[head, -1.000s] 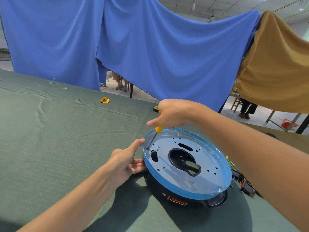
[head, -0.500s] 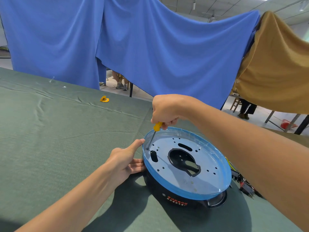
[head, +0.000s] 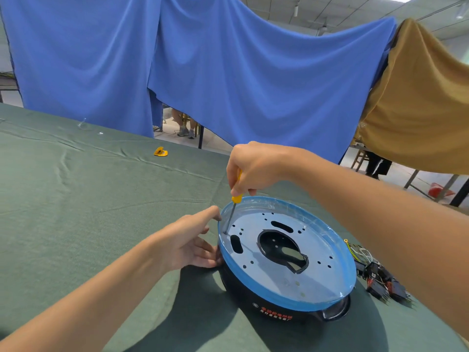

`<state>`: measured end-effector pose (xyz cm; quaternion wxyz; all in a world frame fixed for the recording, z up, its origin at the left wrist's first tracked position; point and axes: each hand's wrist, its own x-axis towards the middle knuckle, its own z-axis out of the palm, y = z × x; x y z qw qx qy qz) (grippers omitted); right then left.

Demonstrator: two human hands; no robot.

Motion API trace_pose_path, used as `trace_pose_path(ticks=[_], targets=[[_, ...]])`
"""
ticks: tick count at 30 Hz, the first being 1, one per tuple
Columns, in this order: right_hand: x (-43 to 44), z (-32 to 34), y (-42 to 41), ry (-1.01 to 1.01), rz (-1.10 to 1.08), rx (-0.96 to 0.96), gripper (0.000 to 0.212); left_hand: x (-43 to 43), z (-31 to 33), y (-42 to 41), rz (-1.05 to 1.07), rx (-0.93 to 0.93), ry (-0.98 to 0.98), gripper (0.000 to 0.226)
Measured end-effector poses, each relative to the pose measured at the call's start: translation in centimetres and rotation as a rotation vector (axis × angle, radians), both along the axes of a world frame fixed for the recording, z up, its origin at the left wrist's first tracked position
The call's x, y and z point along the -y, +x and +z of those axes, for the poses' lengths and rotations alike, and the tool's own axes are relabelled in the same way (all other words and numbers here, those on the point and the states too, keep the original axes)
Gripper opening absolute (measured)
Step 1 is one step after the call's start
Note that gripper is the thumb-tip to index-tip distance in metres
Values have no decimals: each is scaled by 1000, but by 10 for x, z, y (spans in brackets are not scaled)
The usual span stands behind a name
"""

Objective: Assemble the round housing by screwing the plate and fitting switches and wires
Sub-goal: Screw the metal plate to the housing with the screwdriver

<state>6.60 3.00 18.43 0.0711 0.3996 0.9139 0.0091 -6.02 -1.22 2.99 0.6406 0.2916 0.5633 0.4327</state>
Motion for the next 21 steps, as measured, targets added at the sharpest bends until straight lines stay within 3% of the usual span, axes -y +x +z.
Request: trace_pose_path(ticks=[8,12,17,21], targets=[[2,-2,-1,-17,46,3,6,-2,13,-13,-246,-302,-99,53],[0,-5,4,-30,43,-33,8,-4,24,-12,-345,-400,-84,44],[-2,-10,8,-75,51,-21,8,-4,24,-3,-351,-524,4,29],[-1,-11,9,-157,60,-5,10,0,19,-2,-284,-557,47,32]])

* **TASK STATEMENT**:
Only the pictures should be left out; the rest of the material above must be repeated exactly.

* **EXERCISE SOLUTION**:
[head, -1.000s] 
[head, -0.500s] 
[head, +0.000s] 

`<state>`: measured end-effector pose (xyz cm; quaternion wxyz; all in a world frame fixed for the recording, z up, its origin at the left wrist's first tracked position; point and axes: each hand's wrist, its own x-axis towards the middle knuckle, its own z-axis out of the palm, y = z × x; x y z qw qx qy qz) (grippers omitted); right then left.

Demonstrator: two human hands; no robot.

Motion API trace_pose_path, used as `trace_pose_path(ticks=[_], targets=[[_, ...]])`
"""
ticks: tick count at 30 Hz, the first being 1, one per tuple
Columns, in this order: right_hand: x (-43 to 44), z (-32 to 34), y (-42 to 41), ry (-1.01 to 1.01), rz (-1.10 to 1.08), rx (-0.96 to 0.96), gripper (0.000 to 0.212); left_hand: x (-43 to 43), z (-31 to 33), y (-42 to 41), rz (-1.05 to 1.07), rx (-0.93 to 0.93), ry (-0.98 to 0.98), gripper (0.000 to 0.226)
Measured end-effector poses, each relative to the pose measured at the call's start: translation in centimetres and rotation as a rotation vector (axis × angle, radians), both along the axes of a world frame fixed for the recording, z up, its origin at the left wrist's first tracked position
The call's x, y and z point along the -y, +x and +z of those axes, for the poses' lengths and rotations alike, and the tool's own axes are relabelled in the same way (all other words and numbers here, those on the point and the states too, keep the original axes)
Gripper opening absolute (measured)
Step 1 is one step after the call's start
Note that gripper is the thumb-tip to index-tip distance in metres
Values have no decimals: each is scaled by 1000, but by 10 for x, z, y (spans in brackets are not scaled)
The usual span stands behind a name
"""

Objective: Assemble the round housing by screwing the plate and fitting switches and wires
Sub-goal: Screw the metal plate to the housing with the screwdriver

<state>6.60 3.00 18.43 0.0711 0.3996 0.9139 0.0091 -6.02 -1.22 2.99 0.6406 0.2916 0.5633 0.4327</state>
Motion for the next 21 steps, as measured, targets added at the sharpest bends until straight lines stay within 3% of the usual span, axes -y +x +z.
Request: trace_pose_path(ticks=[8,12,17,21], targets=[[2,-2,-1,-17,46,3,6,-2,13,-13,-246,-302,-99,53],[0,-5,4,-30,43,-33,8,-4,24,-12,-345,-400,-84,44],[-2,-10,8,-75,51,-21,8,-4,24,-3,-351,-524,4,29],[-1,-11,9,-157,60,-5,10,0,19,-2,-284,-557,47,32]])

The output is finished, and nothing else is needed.